In the early 1980s, Chinese economists, legal experts, and government officials began to realize the drawbacks in the way that the planned economic system dealt with insolvent enterprises, and advocated the promulgation of a law of enterprise insolvency. After the promotion of bankruptcy law by experts and scholars and fierce debates in the Standing Committee of the National People's Congress (NPC), the Law of the People's Republic of China on Enterprise Bankruptcy (LEB) was finally promulgated by the 18th Session of the Standing Committee of the 6th NPC on December 2, 1986.

Twelve Years after the Enactment of the Bankruptcy Law: the Law in Practice

It has been over twelve years since the bankruptcy law first came into effect on November 1, 1988. The Law comprises six chapters, including General Principles, Proposal and Acceptance of Bankruptcy Applications, Creditor's Meetings, Conciliation and Consolidation, Bankruptcy Declaration and Liquidation. There are a total of 5400 words in 43 articles. According to Article 2, the Law applies to enterprises wholly owned by the people, namely, state owned enterprises (SOEs), shattering the traditional view that SOEs would not and could not go bankrupt.

1. The Bankruptcy Law as one of several bases for enterprise bankruptcies

However, the Bankruptcy Law is not the only basis for bankruptcy practice in China. After the Law was promulgated, the NPC issued the amended 19th chapter of the Code of Civil Procedure on April 9, 1991: Debt Repayment Order in Legal Entity Bankruptcy.
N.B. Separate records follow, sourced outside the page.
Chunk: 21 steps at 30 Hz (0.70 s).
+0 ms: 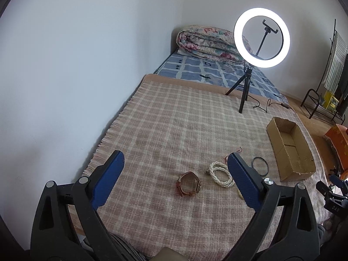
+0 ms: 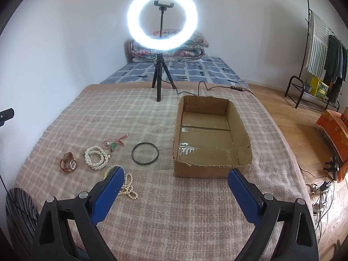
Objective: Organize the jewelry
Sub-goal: 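Reach the left tool toward the red watch while the right tool reaches the cream bracelet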
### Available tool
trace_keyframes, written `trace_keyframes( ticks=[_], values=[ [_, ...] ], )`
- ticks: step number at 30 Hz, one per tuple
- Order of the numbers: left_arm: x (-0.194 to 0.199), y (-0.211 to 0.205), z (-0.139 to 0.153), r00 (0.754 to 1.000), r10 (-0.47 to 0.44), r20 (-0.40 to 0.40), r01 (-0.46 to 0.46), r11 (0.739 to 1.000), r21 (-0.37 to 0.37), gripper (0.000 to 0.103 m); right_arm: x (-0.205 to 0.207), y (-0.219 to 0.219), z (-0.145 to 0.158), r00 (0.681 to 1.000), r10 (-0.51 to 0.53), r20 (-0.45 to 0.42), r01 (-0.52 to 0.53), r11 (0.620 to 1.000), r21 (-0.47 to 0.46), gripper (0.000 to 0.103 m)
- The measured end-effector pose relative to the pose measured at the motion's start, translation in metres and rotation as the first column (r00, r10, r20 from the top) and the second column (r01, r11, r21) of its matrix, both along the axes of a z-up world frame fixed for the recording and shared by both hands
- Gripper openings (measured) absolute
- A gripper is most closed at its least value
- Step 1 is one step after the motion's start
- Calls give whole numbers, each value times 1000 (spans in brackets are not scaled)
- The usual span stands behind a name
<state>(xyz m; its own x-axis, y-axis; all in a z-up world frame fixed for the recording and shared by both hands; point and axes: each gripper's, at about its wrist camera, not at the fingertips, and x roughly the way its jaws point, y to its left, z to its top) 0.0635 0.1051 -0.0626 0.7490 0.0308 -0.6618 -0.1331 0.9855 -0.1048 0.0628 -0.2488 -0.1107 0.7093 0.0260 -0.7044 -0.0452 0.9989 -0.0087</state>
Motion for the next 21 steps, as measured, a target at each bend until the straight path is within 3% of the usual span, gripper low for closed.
trace_keyframes(
  ticks=[9,12,17,21],
  values=[
    [23,12,-40,995,-15,-104,5,995,-97,79,31,23,-17,990,127,-69,-126,992,18,81],
    [30,15,-52,991,-10,-130,-4,994,-108,79,44,29,-23,985,151,-87,-149,988,28,76],
    [45,14,-78,980,-27,-195,0,990,-139,69,60,39,-34,964,226,-138,-217,973,77,66],
    [54,10,-98,970,-39,-239,3,989,-149,68,71,58,-48,936,301,-183,-293,954,70,58]
  ],
)
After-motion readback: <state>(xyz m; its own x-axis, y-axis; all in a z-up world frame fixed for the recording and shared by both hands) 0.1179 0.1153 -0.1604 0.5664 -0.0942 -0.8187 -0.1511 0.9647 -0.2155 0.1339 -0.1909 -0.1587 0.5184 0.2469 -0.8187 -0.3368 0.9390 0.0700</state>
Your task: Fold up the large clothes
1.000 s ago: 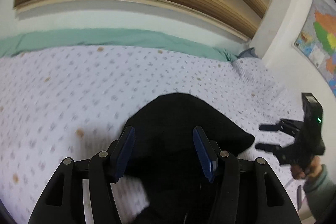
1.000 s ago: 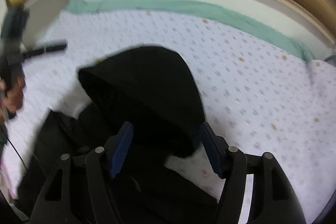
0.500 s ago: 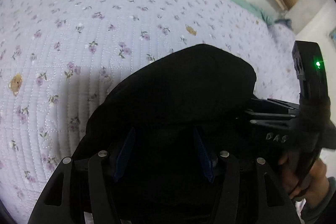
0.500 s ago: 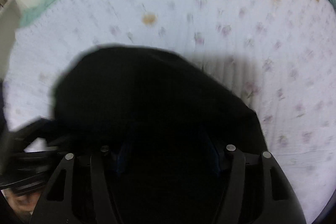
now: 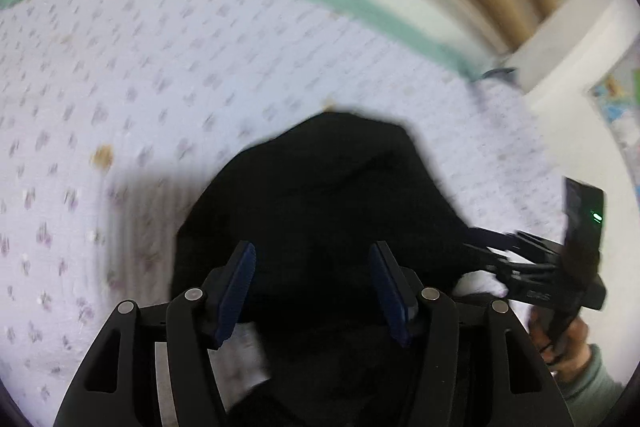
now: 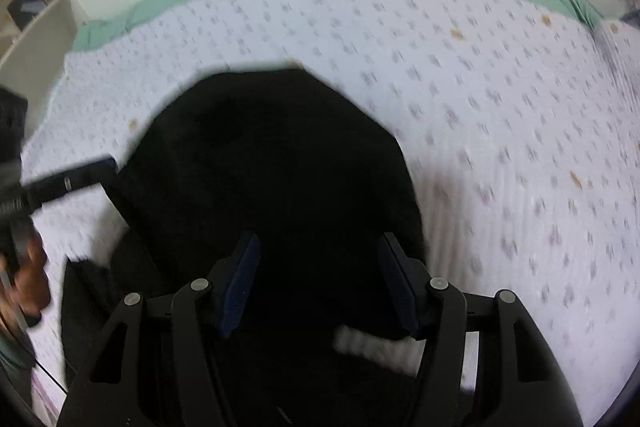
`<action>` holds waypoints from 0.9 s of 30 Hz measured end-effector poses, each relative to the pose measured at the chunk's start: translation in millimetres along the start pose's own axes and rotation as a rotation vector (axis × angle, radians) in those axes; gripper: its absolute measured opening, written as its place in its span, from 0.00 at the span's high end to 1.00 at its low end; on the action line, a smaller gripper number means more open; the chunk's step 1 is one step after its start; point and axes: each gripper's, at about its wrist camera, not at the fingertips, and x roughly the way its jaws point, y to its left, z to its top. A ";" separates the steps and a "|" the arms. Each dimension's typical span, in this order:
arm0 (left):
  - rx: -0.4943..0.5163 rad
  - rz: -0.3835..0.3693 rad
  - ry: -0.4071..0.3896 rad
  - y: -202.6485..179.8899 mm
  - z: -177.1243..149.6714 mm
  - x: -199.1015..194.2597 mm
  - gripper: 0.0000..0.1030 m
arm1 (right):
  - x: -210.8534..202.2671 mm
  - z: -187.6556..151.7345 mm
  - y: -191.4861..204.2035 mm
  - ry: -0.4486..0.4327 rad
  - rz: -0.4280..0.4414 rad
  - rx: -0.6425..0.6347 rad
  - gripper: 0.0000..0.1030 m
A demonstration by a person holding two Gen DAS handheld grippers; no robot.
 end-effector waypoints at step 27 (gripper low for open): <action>-0.168 -0.304 0.159 55.6 67.4 43.0 0.25 | 53.4 90.6 -79.9 0.102 0.267 0.075 0.29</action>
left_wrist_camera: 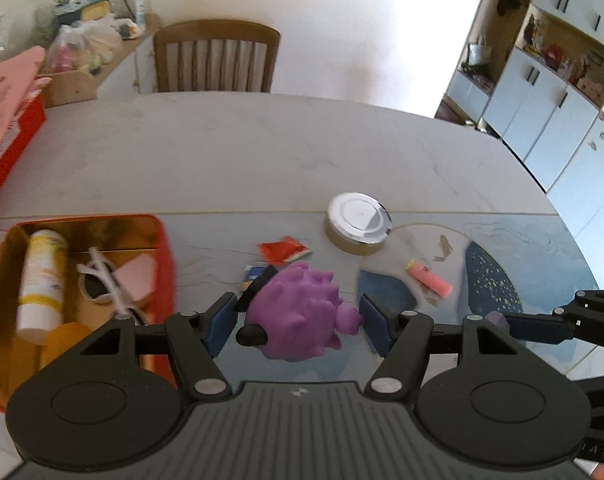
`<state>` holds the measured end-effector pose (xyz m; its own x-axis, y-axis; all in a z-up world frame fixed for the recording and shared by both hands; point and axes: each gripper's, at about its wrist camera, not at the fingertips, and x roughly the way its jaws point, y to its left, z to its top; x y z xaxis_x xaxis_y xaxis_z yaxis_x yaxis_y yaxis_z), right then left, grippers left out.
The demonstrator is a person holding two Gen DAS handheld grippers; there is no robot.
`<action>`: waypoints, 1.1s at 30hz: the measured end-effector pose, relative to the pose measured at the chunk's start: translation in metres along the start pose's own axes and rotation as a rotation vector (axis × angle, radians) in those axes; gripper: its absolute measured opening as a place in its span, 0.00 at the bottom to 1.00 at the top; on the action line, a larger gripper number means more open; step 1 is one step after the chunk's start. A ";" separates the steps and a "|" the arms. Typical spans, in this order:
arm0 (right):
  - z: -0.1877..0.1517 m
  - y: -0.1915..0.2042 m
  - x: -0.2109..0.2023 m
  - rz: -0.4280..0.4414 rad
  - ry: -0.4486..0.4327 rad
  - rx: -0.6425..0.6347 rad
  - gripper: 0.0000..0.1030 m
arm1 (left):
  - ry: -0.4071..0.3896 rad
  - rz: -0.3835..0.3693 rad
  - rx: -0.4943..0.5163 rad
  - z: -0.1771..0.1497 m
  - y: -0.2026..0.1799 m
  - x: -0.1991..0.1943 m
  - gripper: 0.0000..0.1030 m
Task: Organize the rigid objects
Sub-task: 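Carry the spiky ball with left tool while right tool carries the block over the red tray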
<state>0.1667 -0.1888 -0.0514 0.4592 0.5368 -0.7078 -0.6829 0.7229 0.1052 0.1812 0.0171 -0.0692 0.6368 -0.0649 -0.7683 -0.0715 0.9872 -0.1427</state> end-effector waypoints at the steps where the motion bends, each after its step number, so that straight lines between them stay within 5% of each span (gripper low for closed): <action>1: 0.003 0.004 0.000 0.003 -0.005 -0.004 0.34 | -0.003 0.004 -0.011 0.000 0.006 -0.006 0.65; 18: 0.046 0.087 0.033 0.068 -0.033 -0.081 0.34 | -0.037 0.086 -0.138 -0.031 0.117 -0.063 0.65; 33: 0.084 0.131 0.112 0.077 0.019 -0.122 0.34 | 0.025 0.143 -0.153 -0.044 0.185 -0.048 0.65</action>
<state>0.1769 0.0023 -0.0578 0.3930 0.5796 -0.7139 -0.7804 0.6208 0.0745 0.1038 0.1965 -0.0856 0.5931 0.0688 -0.8022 -0.2764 0.9532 -0.1226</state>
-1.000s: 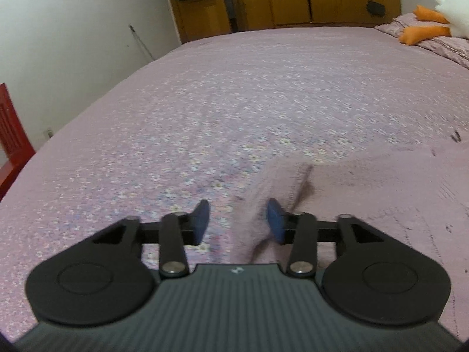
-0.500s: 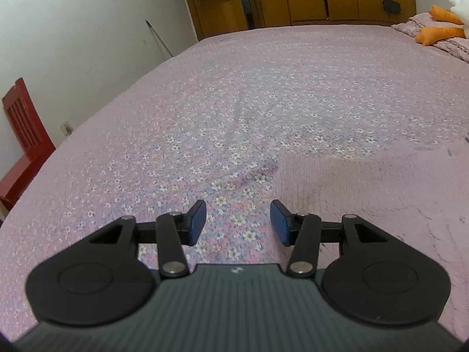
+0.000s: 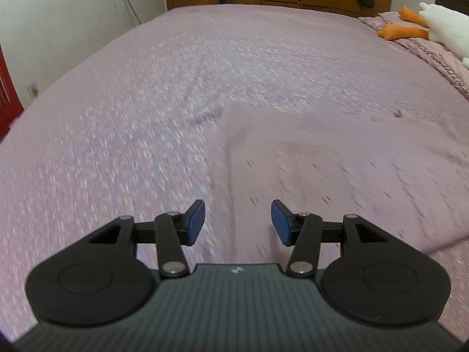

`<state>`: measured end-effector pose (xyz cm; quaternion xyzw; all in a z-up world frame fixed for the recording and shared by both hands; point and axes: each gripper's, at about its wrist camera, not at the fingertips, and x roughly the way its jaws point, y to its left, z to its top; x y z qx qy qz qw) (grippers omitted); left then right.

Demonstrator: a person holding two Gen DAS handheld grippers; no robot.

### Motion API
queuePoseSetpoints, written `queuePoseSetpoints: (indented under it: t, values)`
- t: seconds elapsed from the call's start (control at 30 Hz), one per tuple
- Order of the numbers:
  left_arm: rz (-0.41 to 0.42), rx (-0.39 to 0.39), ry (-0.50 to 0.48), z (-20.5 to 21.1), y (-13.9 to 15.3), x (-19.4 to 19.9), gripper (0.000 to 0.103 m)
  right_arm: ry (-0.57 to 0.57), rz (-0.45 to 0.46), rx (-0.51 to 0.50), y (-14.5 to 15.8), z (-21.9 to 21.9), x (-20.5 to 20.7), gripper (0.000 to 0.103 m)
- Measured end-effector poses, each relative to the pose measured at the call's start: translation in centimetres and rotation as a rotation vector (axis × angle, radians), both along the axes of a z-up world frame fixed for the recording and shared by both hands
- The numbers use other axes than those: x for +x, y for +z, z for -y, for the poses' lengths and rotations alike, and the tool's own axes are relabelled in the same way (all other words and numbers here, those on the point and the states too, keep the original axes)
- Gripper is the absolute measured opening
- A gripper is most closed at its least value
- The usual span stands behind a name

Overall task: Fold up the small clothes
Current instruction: 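Fold the cardigan over with both tools and open them, then grasp the end of the folded cardigan with the right tool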

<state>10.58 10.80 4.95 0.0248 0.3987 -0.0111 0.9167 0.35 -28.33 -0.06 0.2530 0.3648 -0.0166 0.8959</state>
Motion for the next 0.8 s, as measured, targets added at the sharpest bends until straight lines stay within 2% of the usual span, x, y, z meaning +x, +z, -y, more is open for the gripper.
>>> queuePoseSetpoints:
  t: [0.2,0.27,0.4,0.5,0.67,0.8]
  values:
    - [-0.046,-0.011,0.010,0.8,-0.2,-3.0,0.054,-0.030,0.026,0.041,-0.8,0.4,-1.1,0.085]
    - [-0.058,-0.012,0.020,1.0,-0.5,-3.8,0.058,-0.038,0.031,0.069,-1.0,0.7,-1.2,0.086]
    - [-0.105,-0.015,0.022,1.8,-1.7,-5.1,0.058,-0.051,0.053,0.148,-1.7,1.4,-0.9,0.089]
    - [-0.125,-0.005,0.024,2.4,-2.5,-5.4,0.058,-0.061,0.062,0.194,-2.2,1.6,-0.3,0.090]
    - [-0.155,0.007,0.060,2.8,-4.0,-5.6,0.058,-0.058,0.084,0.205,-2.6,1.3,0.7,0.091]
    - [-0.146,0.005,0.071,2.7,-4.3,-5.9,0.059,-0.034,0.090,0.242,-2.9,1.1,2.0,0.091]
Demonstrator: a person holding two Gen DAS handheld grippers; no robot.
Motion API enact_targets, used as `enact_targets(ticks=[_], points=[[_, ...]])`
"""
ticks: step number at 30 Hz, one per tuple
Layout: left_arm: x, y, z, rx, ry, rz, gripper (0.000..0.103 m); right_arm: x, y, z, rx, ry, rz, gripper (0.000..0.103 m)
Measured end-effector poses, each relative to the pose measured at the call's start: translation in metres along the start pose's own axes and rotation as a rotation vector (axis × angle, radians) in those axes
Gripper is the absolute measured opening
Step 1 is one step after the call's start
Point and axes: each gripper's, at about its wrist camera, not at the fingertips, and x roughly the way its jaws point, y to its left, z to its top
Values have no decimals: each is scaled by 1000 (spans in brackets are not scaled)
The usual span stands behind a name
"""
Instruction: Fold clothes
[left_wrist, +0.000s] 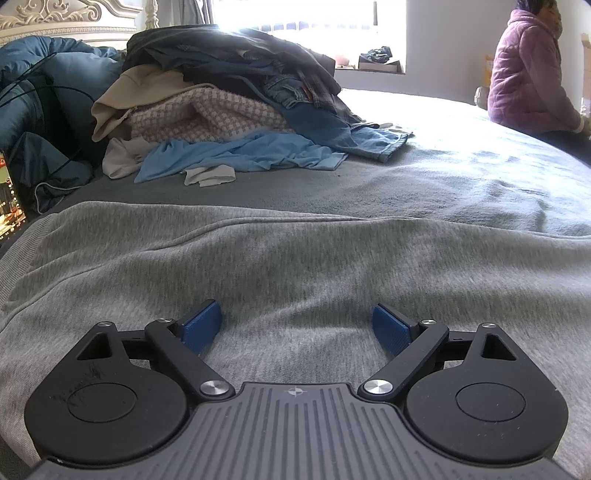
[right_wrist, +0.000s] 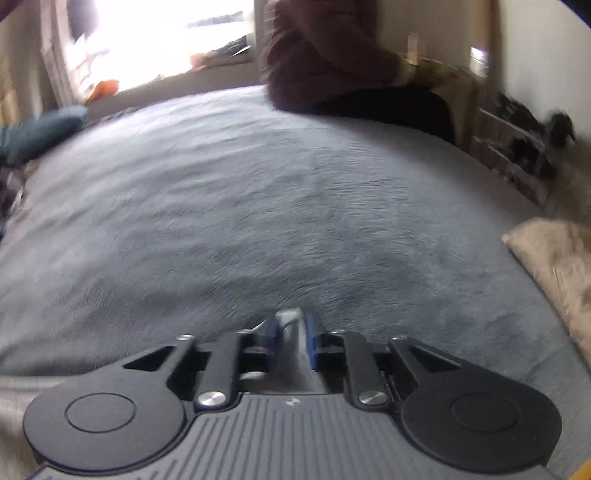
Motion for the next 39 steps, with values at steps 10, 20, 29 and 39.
enact_targets(ticks=[10, 20, 29, 39], points=[[0, 1, 0, -3, -5, 0, 91, -90, -33, 18, 201, -38, 157, 47], [-1, 2, -2, -4, -13, -4, 91, -84, 61, 12, 44, 185, 274, 57], [-1, 3, -3, -9, -28, -14, 91, -80, 169, -20, -793, 163, 379, 57], [-1, 2, -5, -13, -40, -14, 91, -49, 187, -59, -1015, 238, 257, 41]])
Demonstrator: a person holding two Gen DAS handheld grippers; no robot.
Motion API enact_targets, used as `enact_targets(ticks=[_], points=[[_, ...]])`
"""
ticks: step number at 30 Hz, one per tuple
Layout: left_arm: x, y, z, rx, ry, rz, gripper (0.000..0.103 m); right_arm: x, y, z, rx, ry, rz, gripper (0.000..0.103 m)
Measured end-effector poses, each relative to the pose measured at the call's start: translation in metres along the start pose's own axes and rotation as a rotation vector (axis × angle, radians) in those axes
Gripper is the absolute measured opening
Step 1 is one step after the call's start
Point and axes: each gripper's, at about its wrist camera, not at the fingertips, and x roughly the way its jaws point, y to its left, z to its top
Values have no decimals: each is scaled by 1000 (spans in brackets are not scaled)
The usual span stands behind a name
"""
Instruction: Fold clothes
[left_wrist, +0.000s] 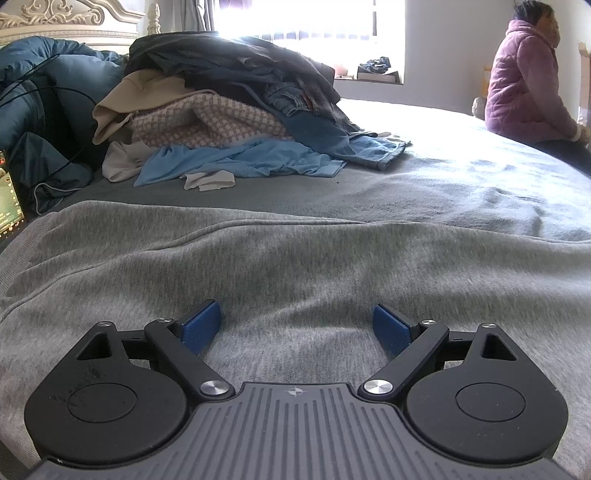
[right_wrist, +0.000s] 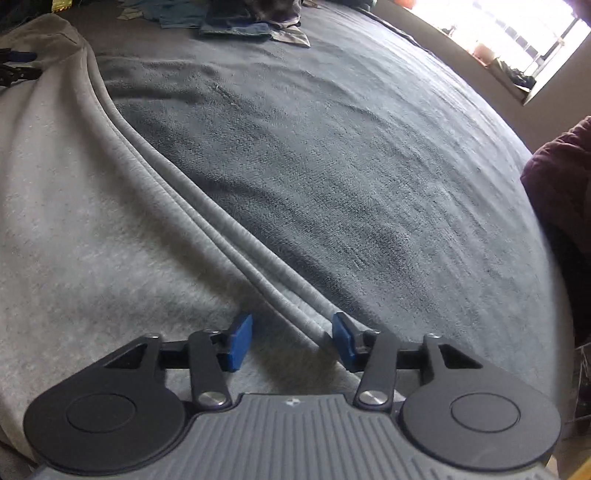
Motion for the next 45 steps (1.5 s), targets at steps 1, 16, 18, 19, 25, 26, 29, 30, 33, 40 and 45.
enact_targets(ticks=[1, 16, 18, 19, 25, 26, 29, 30, 33, 40, 45], points=[[0, 0, 0, -1, -1, 0, 91, 0, 6, -1, -19, -1, -28, 36], [-1, 1, 0, -15, -6, 1, 91, -16, 57, 5, -241, -50, -480, 3], [-1, 1, 1, -22, -5, 4, 91, -12, 54, 6, -226, -54, -491, 3], [-1, 1, 1, -23, -5, 6, 91, -7, 52, 6, -219, -51, -486, 3], [-1, 1, 0, -22, -7, 5, 92, 30, 33, -2, -101, -34, -403, 6], [-1, 1, 0, -21, -6, 4, 92, 28, 22, -5, -44, -49, -395, 6], [-1, 1, 0, -16, -5, 4, 92, 16, -17, -16, 163, -87, -382, 15], [-1, 1, 0, -16, -5, 4, 92, 8, -36, -25, 248, -98, -393, 15], [0, 1, 0, -13, -4, 7, 92, -28, -81, -64, 519, -153, -396, 19], [0, 1, 1, -12, 0, 7, 92, -76, -145, -157, 1070, -325, -194, 51], [1, 0, 1, -8, 4, 11, 93, -44, -160, -167, 1194, -290, -84, 60]])
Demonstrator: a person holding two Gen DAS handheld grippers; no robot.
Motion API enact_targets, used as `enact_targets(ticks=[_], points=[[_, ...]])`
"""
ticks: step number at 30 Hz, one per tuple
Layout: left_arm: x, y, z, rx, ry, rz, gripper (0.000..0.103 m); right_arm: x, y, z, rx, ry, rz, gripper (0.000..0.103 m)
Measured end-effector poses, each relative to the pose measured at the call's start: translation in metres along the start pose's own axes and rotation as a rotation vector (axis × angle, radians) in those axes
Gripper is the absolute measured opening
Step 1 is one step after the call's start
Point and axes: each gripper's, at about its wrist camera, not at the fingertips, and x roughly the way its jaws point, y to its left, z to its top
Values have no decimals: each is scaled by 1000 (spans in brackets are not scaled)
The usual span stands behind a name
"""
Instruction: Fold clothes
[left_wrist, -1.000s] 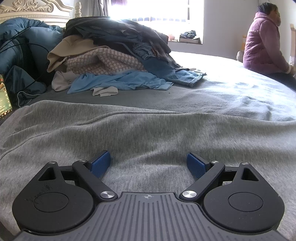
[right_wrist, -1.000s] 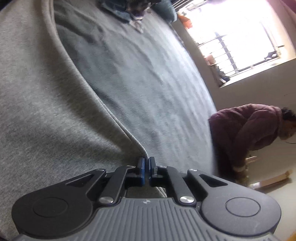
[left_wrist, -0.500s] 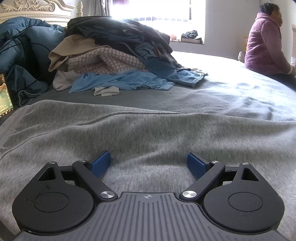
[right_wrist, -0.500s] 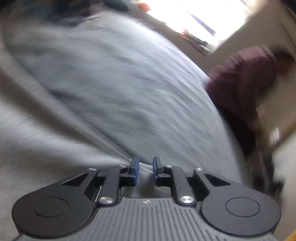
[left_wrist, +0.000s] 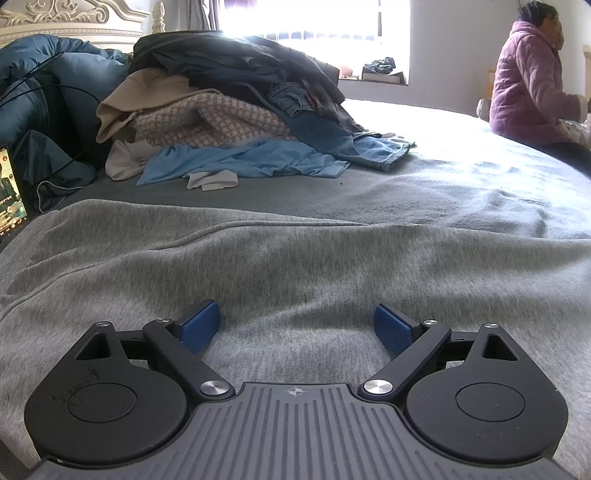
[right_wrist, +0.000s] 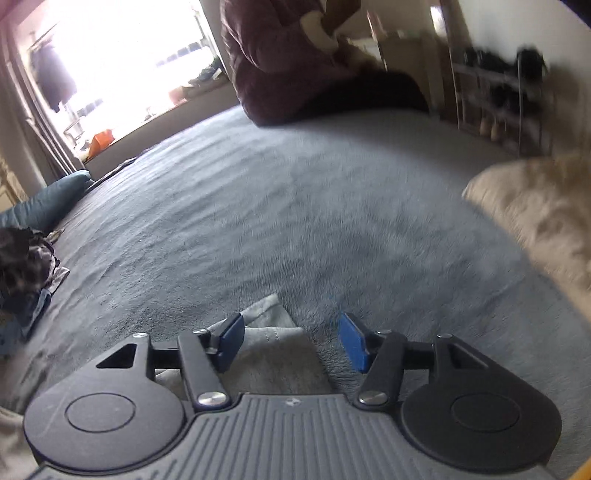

The chapter, covering 8 articles (Articles 199 to 206), provides a direct basis for handling the bankruptcies of non-state-owned enterprises and brought the bankruptcies of all legal entities (enterprises with legal person status) in China into the legal system. It has also promoted the market competition mechanism of survival of the fittest. Although the Code does not specify the debt repayment procedure for bankruptcies of non-state-owned enterprises, it provides that the repayment procedures specified in the Bankruptcy Law are applicable to all legal entities.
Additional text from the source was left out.